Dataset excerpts
>>
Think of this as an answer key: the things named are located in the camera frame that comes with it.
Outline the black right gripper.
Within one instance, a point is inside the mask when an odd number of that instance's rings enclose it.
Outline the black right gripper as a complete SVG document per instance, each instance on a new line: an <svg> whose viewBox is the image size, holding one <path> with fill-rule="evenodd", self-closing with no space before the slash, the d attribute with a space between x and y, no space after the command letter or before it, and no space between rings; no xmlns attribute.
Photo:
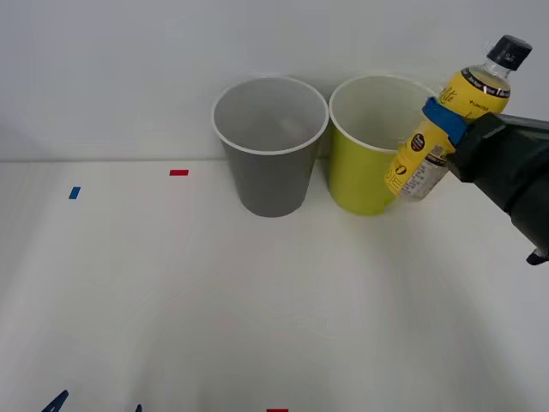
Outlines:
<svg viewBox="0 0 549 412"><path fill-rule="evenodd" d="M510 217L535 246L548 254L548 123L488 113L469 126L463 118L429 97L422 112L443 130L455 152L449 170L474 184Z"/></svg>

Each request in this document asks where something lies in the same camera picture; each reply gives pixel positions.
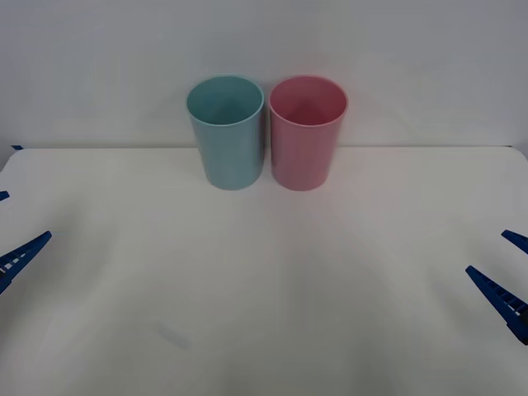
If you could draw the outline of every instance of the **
<<
>>
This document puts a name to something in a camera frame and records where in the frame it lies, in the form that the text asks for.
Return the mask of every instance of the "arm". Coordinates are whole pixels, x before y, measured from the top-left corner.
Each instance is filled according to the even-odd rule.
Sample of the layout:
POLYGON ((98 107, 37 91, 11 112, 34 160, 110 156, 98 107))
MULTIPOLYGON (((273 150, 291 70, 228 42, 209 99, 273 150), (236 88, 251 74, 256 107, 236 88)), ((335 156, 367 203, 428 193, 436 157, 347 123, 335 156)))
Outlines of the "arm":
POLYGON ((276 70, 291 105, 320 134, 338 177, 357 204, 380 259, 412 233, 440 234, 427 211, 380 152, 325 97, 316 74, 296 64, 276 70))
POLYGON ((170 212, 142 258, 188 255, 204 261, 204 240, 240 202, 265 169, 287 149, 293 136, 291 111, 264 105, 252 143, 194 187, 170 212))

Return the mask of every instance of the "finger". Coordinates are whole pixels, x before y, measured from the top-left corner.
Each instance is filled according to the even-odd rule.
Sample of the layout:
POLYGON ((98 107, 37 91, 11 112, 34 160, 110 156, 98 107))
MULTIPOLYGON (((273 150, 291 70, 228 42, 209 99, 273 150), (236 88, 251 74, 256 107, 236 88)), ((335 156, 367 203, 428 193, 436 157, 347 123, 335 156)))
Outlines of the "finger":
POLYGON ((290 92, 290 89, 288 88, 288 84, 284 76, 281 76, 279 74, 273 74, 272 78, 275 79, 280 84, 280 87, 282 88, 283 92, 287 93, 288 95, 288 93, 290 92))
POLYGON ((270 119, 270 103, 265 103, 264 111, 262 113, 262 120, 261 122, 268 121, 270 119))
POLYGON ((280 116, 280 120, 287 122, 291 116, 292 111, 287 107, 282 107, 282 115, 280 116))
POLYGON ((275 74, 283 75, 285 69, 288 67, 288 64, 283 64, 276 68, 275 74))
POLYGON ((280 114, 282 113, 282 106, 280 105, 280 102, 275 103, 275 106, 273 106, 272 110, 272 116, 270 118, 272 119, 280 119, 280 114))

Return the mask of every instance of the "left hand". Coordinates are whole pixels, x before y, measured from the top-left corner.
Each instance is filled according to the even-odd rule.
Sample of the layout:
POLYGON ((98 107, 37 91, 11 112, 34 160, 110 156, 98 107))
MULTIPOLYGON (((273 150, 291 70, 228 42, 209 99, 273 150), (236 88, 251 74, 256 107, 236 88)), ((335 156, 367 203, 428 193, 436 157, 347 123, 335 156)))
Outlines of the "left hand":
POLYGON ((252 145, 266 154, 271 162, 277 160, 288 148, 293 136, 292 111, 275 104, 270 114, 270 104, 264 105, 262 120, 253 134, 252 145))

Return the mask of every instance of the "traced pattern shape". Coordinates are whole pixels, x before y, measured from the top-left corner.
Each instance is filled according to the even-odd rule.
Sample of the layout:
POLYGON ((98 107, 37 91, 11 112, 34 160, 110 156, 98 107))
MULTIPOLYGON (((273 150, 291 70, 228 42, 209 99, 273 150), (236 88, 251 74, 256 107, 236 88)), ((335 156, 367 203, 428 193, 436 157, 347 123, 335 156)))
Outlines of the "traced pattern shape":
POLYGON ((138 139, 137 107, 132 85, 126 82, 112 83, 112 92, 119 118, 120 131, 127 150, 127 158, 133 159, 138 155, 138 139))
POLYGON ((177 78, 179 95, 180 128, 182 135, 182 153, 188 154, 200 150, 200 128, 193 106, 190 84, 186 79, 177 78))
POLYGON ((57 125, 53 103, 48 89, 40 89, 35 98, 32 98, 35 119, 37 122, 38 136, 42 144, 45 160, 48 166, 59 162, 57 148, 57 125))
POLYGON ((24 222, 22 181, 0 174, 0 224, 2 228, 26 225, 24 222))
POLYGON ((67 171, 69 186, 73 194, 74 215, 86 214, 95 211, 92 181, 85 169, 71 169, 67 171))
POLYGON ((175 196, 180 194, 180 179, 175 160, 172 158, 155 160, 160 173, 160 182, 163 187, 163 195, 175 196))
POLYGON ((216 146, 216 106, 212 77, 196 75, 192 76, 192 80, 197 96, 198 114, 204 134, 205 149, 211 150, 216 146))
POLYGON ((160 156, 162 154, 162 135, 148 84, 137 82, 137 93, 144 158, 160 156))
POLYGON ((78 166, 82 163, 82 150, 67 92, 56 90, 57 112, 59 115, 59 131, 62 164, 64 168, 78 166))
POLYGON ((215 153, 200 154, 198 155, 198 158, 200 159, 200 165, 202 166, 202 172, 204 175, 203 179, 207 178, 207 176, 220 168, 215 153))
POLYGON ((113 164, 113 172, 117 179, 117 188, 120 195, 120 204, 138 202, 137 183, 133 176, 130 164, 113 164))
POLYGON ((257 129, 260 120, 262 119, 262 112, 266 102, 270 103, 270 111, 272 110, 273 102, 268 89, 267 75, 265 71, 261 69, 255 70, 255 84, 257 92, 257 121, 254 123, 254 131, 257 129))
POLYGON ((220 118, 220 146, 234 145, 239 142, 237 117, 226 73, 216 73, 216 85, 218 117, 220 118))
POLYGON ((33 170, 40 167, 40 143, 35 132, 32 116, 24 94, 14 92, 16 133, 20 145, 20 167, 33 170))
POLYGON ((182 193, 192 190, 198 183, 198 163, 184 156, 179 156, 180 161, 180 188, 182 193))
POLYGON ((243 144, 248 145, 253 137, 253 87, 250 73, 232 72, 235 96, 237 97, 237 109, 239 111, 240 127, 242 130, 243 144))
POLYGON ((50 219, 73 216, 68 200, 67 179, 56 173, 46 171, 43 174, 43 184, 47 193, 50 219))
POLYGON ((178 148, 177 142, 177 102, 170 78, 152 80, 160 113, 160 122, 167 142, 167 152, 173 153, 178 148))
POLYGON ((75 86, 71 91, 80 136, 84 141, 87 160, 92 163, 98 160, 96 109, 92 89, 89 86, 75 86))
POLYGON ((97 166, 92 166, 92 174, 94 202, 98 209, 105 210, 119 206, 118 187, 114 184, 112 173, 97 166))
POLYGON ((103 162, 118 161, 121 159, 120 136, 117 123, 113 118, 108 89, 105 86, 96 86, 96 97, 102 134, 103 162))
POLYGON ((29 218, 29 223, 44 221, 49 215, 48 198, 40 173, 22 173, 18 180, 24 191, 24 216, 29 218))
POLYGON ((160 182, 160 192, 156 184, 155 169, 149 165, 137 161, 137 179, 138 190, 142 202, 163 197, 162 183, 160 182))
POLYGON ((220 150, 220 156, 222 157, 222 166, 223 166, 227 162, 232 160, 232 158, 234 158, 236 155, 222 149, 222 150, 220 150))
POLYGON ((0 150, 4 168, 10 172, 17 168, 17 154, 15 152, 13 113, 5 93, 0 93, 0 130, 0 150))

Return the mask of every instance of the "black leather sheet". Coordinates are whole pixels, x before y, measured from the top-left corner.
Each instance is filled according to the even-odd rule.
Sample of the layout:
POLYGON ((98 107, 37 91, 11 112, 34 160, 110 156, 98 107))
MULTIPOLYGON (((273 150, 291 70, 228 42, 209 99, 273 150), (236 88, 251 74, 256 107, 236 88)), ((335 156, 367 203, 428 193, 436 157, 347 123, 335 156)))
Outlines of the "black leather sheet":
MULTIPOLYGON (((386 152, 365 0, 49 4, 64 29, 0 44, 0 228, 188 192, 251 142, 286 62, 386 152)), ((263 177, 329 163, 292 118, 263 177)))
<<
§ **Problem to work on**:
Starting with the line that has "Within one instance, a" and going on through the line that has "If you could", transcribe the records above exactly, but skip the pictures.

§ **Solution to the problem**:
Within one instance, a point is inside the mask when an odd number of that instance's rings enclose it.
Outline the black right gripper as a complete SVG document per instance, each instance on a new line: an <svg> whose viewBox is the image size, holding one <path> with fill-rule="evenodd", self-closing with no space before the slash, the d attribute with a space between x and y, no space after the command letter or before it, and no space between rings; no xmlns attribute.
Photo:
Outlines:
<svg viewBox="0 0 549 412"><path fill-rule="evenodd" d="M510 217L535 246L548 254L548 123L488 113L469 126L463 118L429 97L422 112L443 130L455 152L449 170L474 184Z"/></svg>

Each request in this document asks where something lies in the same camera picture; each reply gives pixel positions.
If you could draw the outline of every instance of the **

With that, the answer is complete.